We didn’t, however let this stop our holiday. After days of site seeing and shopping we would watch the sun go down whilst drinking a fresh cup of Turkish Coffee, overlooking the beautiful city of Istanbul. Some mornings were filled with walks by the sea where the fresh smell of Simit (a type of Turkish bread) would hit you and make you crave some. Other days were spent relaxing on a beach, not wanting to return to all the responsibilities that awaited me at home.unknown-3

Turkey may  still be having issues today but underneath the unstable political environment and corruption, a beautiful and vibrant country remains.

Deniz Arslan is a University of Sussex student studying for a Masters degree in Msc International Marketing


5 thoughts on “Visiting Turkey during the coup d’état attempt.
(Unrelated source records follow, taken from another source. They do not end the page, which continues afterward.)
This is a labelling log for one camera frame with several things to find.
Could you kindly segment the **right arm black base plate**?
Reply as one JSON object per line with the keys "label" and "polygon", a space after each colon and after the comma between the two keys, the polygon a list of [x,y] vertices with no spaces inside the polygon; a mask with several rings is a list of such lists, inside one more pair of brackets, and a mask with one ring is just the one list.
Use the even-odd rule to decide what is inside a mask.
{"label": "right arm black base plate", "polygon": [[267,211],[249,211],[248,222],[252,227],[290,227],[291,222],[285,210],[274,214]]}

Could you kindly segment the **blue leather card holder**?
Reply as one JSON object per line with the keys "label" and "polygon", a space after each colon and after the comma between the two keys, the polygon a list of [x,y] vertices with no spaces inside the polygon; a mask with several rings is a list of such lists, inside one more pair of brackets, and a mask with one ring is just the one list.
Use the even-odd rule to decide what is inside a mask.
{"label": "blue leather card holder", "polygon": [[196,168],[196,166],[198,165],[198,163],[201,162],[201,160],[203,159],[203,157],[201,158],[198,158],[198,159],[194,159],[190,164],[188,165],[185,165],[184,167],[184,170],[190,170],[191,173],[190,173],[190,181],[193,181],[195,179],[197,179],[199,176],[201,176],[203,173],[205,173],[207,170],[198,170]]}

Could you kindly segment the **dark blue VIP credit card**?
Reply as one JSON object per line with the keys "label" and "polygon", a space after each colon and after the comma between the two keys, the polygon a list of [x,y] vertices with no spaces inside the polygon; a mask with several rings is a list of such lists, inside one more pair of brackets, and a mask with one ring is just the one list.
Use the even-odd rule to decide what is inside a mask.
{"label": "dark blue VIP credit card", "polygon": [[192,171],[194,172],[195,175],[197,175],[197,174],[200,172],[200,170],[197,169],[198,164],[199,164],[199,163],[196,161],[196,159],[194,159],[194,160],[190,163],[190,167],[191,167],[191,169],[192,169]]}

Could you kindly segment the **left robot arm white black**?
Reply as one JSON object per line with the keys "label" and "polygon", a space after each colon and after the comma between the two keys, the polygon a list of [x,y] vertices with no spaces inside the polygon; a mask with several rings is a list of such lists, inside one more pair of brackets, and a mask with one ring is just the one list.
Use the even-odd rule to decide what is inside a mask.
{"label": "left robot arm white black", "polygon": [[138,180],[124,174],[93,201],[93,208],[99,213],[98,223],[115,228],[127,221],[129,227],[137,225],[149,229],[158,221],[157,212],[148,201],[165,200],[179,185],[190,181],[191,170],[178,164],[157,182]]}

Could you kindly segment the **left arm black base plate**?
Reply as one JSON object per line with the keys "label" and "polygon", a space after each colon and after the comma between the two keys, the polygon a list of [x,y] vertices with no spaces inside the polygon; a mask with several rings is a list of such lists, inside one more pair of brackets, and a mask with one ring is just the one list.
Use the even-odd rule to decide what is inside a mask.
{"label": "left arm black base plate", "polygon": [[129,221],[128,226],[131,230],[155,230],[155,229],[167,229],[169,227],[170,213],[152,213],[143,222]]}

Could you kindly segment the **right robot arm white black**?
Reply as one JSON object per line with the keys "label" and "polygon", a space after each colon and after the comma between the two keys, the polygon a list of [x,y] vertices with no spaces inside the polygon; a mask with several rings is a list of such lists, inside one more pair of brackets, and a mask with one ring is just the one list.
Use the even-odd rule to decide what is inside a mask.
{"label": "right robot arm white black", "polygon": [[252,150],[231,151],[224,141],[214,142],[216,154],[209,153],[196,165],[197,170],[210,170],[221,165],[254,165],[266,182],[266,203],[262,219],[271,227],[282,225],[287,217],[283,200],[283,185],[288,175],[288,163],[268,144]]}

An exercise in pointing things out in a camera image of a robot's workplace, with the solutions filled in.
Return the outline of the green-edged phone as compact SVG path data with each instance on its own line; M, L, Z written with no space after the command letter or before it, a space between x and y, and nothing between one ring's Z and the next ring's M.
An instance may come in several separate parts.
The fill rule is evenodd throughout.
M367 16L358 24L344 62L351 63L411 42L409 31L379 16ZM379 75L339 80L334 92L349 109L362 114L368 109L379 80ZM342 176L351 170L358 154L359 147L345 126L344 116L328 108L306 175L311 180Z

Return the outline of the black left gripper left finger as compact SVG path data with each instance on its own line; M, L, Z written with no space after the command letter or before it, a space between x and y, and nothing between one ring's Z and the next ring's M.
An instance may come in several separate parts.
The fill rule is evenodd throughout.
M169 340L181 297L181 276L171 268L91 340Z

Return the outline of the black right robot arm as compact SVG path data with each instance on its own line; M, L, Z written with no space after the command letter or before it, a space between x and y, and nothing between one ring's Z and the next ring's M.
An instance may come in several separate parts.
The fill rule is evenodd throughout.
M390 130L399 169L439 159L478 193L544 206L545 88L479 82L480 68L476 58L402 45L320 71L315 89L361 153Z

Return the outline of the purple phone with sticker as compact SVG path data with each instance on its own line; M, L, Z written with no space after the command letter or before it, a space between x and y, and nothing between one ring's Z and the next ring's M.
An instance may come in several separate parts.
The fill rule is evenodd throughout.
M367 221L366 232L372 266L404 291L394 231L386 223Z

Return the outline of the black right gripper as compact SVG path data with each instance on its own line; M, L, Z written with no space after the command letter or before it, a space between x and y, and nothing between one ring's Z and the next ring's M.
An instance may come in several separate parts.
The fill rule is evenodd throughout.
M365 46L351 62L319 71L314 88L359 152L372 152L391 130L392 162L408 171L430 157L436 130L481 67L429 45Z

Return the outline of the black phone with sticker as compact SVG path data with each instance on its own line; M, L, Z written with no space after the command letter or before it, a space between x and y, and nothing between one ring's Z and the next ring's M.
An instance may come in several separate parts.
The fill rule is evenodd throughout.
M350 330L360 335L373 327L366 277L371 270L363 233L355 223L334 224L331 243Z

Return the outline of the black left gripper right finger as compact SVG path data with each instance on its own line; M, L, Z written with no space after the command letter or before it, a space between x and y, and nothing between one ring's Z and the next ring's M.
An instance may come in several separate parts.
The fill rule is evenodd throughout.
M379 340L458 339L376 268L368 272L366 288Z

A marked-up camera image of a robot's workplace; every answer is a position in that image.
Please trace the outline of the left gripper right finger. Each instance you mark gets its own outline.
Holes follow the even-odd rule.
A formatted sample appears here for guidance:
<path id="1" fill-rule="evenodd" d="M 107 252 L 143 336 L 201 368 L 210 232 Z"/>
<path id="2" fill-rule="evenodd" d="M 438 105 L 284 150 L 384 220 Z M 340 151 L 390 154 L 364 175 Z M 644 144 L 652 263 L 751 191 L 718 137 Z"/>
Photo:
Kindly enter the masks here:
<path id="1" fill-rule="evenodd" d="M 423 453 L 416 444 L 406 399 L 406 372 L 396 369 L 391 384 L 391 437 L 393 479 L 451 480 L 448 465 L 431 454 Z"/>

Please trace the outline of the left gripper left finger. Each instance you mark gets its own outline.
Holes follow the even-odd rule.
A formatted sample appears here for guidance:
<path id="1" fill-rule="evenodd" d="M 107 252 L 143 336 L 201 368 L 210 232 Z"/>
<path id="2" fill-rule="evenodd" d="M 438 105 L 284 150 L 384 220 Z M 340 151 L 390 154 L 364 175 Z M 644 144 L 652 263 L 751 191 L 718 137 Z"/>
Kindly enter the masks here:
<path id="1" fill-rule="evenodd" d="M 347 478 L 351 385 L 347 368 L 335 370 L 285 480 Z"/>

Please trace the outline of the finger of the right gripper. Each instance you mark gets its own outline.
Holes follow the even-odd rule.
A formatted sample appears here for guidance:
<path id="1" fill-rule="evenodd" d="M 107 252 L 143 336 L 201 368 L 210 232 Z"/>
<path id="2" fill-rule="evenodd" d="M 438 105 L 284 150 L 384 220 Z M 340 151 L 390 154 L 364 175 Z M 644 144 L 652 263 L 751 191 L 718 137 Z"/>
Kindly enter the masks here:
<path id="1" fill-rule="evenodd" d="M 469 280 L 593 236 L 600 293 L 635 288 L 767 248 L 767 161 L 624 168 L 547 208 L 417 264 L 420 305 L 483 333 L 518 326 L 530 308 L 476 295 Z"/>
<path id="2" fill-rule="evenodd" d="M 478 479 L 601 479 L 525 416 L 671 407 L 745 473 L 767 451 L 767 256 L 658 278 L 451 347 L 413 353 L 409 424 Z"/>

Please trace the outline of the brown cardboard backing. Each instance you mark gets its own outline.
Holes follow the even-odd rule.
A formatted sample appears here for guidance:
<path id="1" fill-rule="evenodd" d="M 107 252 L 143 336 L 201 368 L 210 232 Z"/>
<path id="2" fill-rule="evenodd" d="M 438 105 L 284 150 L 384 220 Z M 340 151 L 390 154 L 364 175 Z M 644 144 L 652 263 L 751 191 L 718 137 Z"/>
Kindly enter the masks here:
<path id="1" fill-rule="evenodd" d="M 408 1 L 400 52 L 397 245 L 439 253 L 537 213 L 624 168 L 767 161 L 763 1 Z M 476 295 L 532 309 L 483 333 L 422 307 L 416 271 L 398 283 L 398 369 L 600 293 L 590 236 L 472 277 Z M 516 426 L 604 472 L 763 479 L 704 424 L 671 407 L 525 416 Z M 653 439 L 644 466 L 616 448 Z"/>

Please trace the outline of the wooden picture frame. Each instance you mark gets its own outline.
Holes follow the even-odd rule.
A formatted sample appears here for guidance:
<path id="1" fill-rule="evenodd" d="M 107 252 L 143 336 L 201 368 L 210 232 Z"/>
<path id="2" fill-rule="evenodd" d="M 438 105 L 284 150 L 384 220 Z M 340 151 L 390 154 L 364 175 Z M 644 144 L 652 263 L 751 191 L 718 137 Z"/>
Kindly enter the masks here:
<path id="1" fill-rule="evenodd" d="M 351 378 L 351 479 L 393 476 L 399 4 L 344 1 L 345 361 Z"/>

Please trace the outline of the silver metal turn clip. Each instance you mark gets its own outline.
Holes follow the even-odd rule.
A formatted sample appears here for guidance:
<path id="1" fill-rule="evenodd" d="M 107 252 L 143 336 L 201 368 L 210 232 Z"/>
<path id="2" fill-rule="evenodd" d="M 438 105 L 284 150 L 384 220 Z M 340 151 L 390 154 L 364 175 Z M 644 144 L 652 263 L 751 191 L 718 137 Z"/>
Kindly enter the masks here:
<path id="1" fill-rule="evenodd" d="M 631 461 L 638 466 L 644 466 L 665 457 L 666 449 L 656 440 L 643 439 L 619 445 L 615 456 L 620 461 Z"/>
    • Actually, for your information as i’m from there it wasn’t about having a holiday but about SAFETY. Something anyone would be concerned about being in that tense environment. Of course you don’t want to go abroad and spend your time thinking that innocent people are going to be attacked. I was simply putting forth that although the country is going through so much political unrest, it’s still beautiful as it is- there are limits to what you can write on a blog post. Thanks!


      • Yeah sorry dude it was a totally flippant comment. I just felt that with such a complex and serious issue the focus of the post was off a little. But who am I to say what you should write about. Didn’t mean to offend.